O menino fora levado àquela instituição, em Belo Horizonte, por que sua mãe não tinha condições de criá-lo junto com os outros nove filhos. E lá, o pequeno Roberto desenvolveu todos os vícios para conseguir sobreviver. Fugiu mais de 100 vezes e cometeu diversos delitos. Com forte ironia, as imagens apoiam a descrição do tratamento que recebia na Febem, já naquela época: comida de qualidade (uma verdadeira gororoba), natação (sessão de afogamento), quarto privativo (castigo na solitária) e orientação pedagógica (tapas na nuca).
Mas a vida de Roberto Carlos muda radicalmente quando ele conhece a pedagoga francesa Margherit Duvas (interpretada por Maria de Medeiros), que o acolhe e o envolve num trabalho de pesquisa. O menino decide contar sua história e o faz com uma habilidade incrível, usando metáforas e uma imaginação surpreendente. Isso é transformado em cenas com rara beleza pela lente de Villaça.
Hoje, Roberto Carlos Ramos é professor e é considerado um dos maiores contadores de história do mundo.
Com tantas histórias boas, humanas, reais, sensíveis, de lições de vida, de exemplos de ações sociais possíveis, a sociedade infelizmente prefere se alimentar de violência e morte, presentes na maioria dos filmes, principalmente os hollywoodia-nos.
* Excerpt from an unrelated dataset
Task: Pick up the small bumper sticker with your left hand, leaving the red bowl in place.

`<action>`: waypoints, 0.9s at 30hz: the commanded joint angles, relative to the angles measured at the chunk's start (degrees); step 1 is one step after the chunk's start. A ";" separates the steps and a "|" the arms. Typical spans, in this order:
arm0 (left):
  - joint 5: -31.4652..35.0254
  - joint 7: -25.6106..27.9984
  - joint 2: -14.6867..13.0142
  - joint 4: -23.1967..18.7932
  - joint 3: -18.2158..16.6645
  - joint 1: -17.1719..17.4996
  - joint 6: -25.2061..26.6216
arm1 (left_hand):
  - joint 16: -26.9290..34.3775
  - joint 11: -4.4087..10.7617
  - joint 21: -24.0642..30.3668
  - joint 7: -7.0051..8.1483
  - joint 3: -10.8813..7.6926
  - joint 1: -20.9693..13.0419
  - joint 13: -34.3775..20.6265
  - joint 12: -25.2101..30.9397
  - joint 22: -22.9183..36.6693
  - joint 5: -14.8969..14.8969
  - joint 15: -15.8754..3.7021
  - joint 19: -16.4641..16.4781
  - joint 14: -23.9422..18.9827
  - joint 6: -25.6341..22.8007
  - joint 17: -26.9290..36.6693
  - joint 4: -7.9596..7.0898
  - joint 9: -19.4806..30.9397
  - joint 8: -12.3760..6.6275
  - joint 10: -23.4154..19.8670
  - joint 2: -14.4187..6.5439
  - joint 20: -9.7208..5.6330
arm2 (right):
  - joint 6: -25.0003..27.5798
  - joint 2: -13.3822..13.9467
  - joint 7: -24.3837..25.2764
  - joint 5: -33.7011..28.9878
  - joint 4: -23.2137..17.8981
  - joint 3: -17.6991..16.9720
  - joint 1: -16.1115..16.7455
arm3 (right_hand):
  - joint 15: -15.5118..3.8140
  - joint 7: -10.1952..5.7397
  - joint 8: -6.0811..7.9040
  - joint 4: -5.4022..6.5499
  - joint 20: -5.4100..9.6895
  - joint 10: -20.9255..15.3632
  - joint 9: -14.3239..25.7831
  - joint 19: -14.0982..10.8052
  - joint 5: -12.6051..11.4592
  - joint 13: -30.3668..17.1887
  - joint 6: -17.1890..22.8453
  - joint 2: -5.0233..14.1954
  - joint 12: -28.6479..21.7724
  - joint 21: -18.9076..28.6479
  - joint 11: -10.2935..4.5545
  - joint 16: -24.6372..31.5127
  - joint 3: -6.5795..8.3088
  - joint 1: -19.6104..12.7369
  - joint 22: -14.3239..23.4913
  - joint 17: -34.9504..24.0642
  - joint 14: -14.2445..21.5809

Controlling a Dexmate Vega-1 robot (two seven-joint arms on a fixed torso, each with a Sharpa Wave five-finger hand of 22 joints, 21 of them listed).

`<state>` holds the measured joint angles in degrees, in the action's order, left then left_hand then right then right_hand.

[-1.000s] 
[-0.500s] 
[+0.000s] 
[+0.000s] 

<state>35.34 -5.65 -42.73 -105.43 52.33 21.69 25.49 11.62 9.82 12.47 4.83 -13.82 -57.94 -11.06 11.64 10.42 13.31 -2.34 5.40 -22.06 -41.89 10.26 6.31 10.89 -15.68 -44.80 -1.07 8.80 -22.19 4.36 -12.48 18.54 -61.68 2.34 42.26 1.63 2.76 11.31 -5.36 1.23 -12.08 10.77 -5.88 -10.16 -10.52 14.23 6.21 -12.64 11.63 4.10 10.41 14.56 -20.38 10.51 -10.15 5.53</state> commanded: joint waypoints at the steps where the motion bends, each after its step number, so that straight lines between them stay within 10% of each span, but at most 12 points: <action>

Filmes como “Avatar” (James Cameron) e “Guerra ao terror” (Kathryn Bigelow), ambos fortes candidatos ao Oscar, são dois exemplos de que o interesse pela bilheteria supera a própria mensagem. O primeiro narra uma fantástica história interplanetária de guerra pela sobrevivência. A raça humana, dessa vez, é o predador. Mas, por mais que o enredo traga uma mensagem ecológica, o filme parece ser um belo pretexto para que Cameron se utilizasse de toda tecnologia disponível como as imagens em 3D (três dimensões) e se destacasse com o espetáculo da modernidade. Já “Guerra ao terror” nos remete ao Iraque e tenta dar realismo a algo que já é real, tratando o espectador como “voyeur” (que tem prazer em assistir…) de um “reality show” (já temos tantos BBB e agora Fazenda, não é?). A situação enfrentada no país do enforcado Saddam Hussein foi criada e é alimentada pelo próprio governo estadunidense.
Ora, fico então com a pureza de “O contador de histórias” e sua mensagem final, dita pelo protagonista real: “Não há pessoas irrecuperáveis, há pessoas não amadas, incompreendidas, sem oportunidades”. Que os governos façam a sua parte.